** Information supplied **
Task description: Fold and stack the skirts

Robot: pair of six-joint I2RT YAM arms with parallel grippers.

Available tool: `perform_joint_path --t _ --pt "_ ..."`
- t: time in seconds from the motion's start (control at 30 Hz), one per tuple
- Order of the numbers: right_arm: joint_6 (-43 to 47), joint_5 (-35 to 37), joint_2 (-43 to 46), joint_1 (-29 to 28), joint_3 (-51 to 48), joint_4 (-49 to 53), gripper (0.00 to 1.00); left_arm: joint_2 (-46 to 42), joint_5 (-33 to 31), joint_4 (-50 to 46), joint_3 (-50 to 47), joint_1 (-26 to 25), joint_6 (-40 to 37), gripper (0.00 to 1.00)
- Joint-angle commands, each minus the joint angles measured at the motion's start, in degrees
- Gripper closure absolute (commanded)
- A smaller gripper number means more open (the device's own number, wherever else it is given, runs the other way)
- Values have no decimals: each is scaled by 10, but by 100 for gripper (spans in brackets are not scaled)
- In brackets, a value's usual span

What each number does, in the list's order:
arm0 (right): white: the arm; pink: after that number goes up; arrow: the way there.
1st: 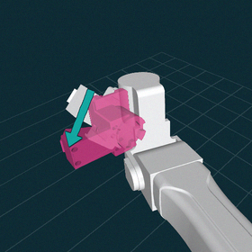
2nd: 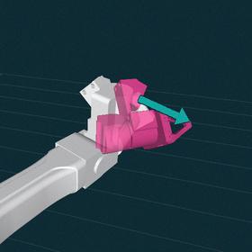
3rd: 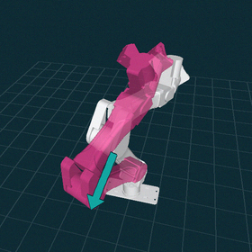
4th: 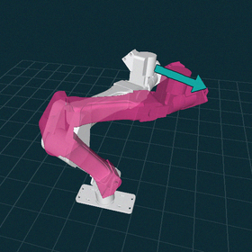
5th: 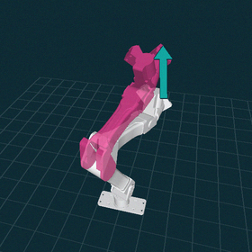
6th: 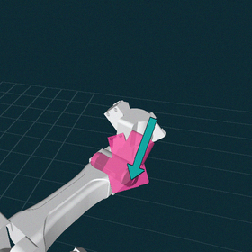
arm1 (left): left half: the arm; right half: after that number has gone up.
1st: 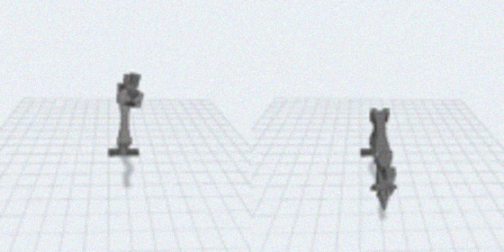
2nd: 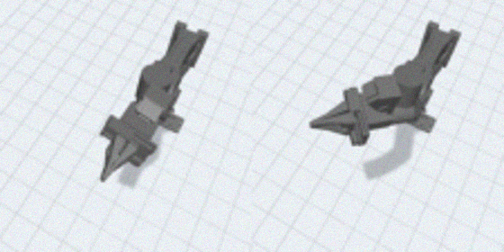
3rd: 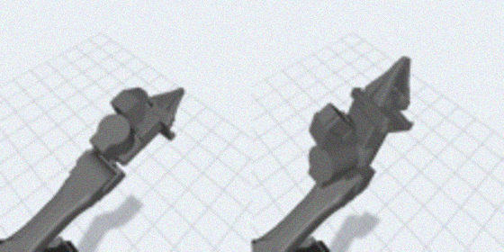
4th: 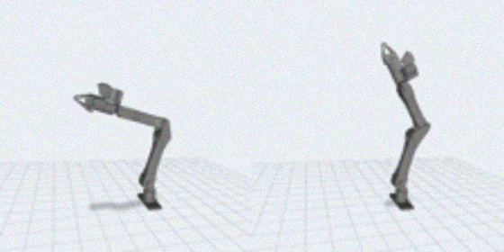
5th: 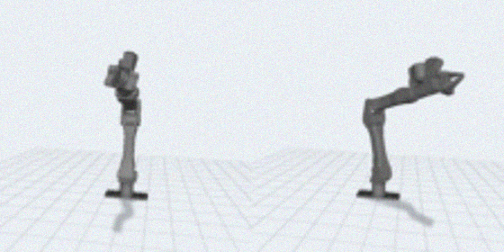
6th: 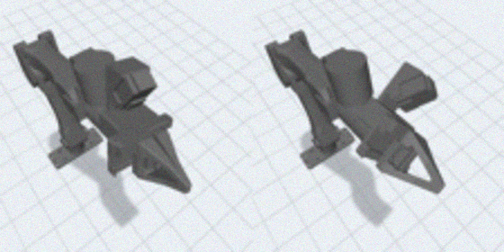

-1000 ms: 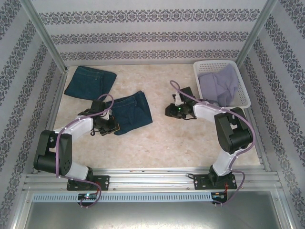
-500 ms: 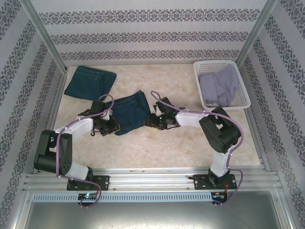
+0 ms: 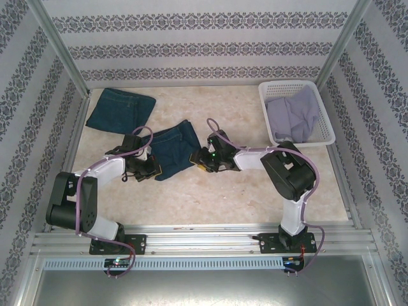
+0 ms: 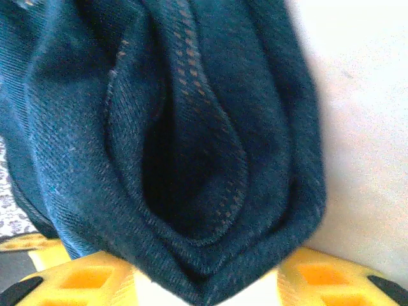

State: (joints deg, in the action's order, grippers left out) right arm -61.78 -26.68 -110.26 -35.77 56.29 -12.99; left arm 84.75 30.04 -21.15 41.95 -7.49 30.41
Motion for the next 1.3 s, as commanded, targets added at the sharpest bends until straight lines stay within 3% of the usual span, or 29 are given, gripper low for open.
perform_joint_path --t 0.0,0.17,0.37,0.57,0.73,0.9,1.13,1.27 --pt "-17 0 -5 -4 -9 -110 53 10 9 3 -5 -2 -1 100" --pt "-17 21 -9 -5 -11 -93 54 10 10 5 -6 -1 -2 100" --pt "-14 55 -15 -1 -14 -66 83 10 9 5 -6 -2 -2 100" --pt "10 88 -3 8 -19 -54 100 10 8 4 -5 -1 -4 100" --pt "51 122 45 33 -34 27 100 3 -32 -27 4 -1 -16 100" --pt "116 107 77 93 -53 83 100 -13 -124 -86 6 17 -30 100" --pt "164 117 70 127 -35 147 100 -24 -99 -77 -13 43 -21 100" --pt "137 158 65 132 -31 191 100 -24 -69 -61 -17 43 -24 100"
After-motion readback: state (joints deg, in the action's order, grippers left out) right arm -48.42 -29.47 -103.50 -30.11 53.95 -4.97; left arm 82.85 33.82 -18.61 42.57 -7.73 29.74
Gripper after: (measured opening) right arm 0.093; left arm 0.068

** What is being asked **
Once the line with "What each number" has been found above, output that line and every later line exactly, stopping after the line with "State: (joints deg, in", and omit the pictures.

** Exercise answer **
What each number does, in the list's order:
arm0 (right): white: the arm; pink: after that number goes up; arrow: the way there.
1st: 
2nd: 
3rd: 
4th: 
5th: 
6th: 
arm1 (left): left half: the arm; right half: after that number has gone up.
1st: 
2nd: 
3rd: 
4th: 
5th: 
6th: 

-1000 ms: 
-500 ms: 
+0 ms: 
+0 ms: 

State: (joints deg, in the action's order, grippers left out) right arm -61.78 -26.68 -110.26 -35.77 56.29 -12.99; left arm 84.75 30.04 -21.15 41.95 -7.49 30.41

Here the answer is complete.